It was only in the dream that we approached the fantasy-framework which determines our activity, our mode of acting in reality itself.1

In this essay on Daniel Defoe’s use of the related images of the cave and the grotto in The Life and Strange Surprizing Adventures of Robinson Crusoe, I will stress his imaginative processes and their sources. I think, then, that at the outset it is important to state two critical notions with which I am in complete agreement. The first is that Robinson Crusoe is a realist text. This has been argued forcibly by what seems like an army of critics from Walter Scott in the nineteenth century to Ian Watt and Michael McKeon in the twentieth. Scott praised the “unequalled dexterity with which our author has given an appearance of reality to the incidents which he narrates,” and Watt argued that Defoe was the first master of “formal” or “circumstantial” realism.2 The second (and perhaps more controversial) point is that fictional narratives that are generally considered realist texts are frequently made to seem [End Page 445] more real by the use of dream and fantasy, from the dreams and drug-induced scribbles of Clarissa after she has been raped to the grotesque figures and grim cityscapes of Dickens’s Old Curiosity Shop. Crusoe has his dreams and fears of otherworldly beings on the island, but his island and its objects have a concreteness that has impressed critics from Jean-Jacques Rousseau to Virginia Woolf. If my discussion seems to stress the less tangible aspects of the island, at no time do I consider these as being in opposition to the real.

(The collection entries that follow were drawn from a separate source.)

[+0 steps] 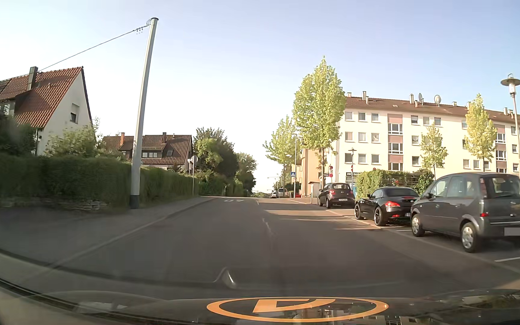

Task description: Follow the waypoints while adhering to traffic rules and regulations

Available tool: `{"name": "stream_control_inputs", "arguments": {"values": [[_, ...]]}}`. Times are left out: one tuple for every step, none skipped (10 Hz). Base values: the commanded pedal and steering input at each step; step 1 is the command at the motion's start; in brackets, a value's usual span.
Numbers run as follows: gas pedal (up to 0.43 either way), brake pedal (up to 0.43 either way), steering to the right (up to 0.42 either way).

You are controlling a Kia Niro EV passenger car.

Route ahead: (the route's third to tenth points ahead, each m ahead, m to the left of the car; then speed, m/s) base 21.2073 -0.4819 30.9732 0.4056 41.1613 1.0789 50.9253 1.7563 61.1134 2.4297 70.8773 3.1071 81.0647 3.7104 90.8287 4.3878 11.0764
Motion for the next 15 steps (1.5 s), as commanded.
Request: {"name": "stream_control_inputs", "arguments": {"values": [[0.22,0.0,0.001],[0.22,0.0,0.0],[0.248,0.0,-0.003],[0.319,0.0,-0.006],[0.331,0.0,-0.008],[0.331,0.0,-0.009],[0.311,0.0,-0.009],[0.26,0.0,-0.009],[0.26,0.0,-0.009],[0.26,0.0,-0.009],[0.26,0.0,-0.01],[0.26,0.0,-0.012],[0.26,0.0,-0.012],[0.26,0.0,-0.012],[0.248,0.0,-0.013]]}}
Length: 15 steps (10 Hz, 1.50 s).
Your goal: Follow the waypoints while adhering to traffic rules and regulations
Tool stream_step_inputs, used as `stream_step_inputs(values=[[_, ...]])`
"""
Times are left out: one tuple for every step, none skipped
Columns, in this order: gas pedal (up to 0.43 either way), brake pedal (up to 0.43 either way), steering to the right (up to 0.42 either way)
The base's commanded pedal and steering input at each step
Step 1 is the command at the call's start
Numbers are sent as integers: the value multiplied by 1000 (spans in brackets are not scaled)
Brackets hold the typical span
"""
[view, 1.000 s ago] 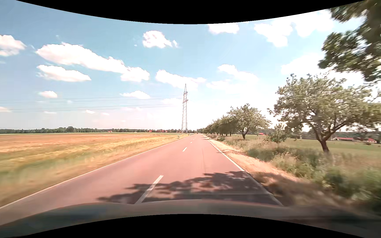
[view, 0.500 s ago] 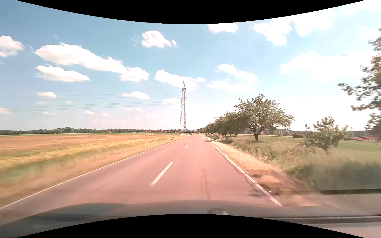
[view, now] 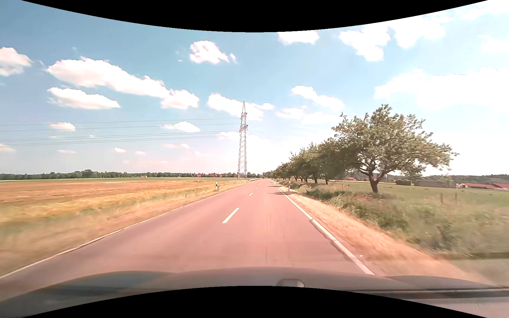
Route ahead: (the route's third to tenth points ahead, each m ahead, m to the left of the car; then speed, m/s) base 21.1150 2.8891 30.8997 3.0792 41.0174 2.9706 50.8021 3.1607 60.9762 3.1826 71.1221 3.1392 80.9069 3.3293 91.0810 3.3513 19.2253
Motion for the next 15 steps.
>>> stream_step_inputs(values=[[209,0,-2],[209,0,-2],[209,0,-3],[209,0,-2],[209,0,-2],[209,0,-2],[209,0,-2],[209,0,-2],[209,0,-2],[209,0,-3],[209,0,-2],[209,0,-2],[209,0,-1],[209,0,-1],[209,0,-1]])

As for my second point, it may be argued that the figures of the cave and the grotto with which I will be concerned in this essay offer a kind of material topography of the realist novel, in which fantasy is not the outside other of the real (the realm against which realism opposes itself), but rather the interior space of the realist novel itself. As I have argued elsewhere,3 Defoe has no lack of Roland Barthes’s “reality effect”—those unessential details that contribute to the concreteness of the text—throughout The Life and Strange Surprizing Adventures of Robinson Crusoe.4 But I want to argue that it is through his use of the imagery associated with the cave and the grotto, those classic locales of daydream and psychological landscape, that Defoe solidifies Robinson Crusoe ’s position as a realist text.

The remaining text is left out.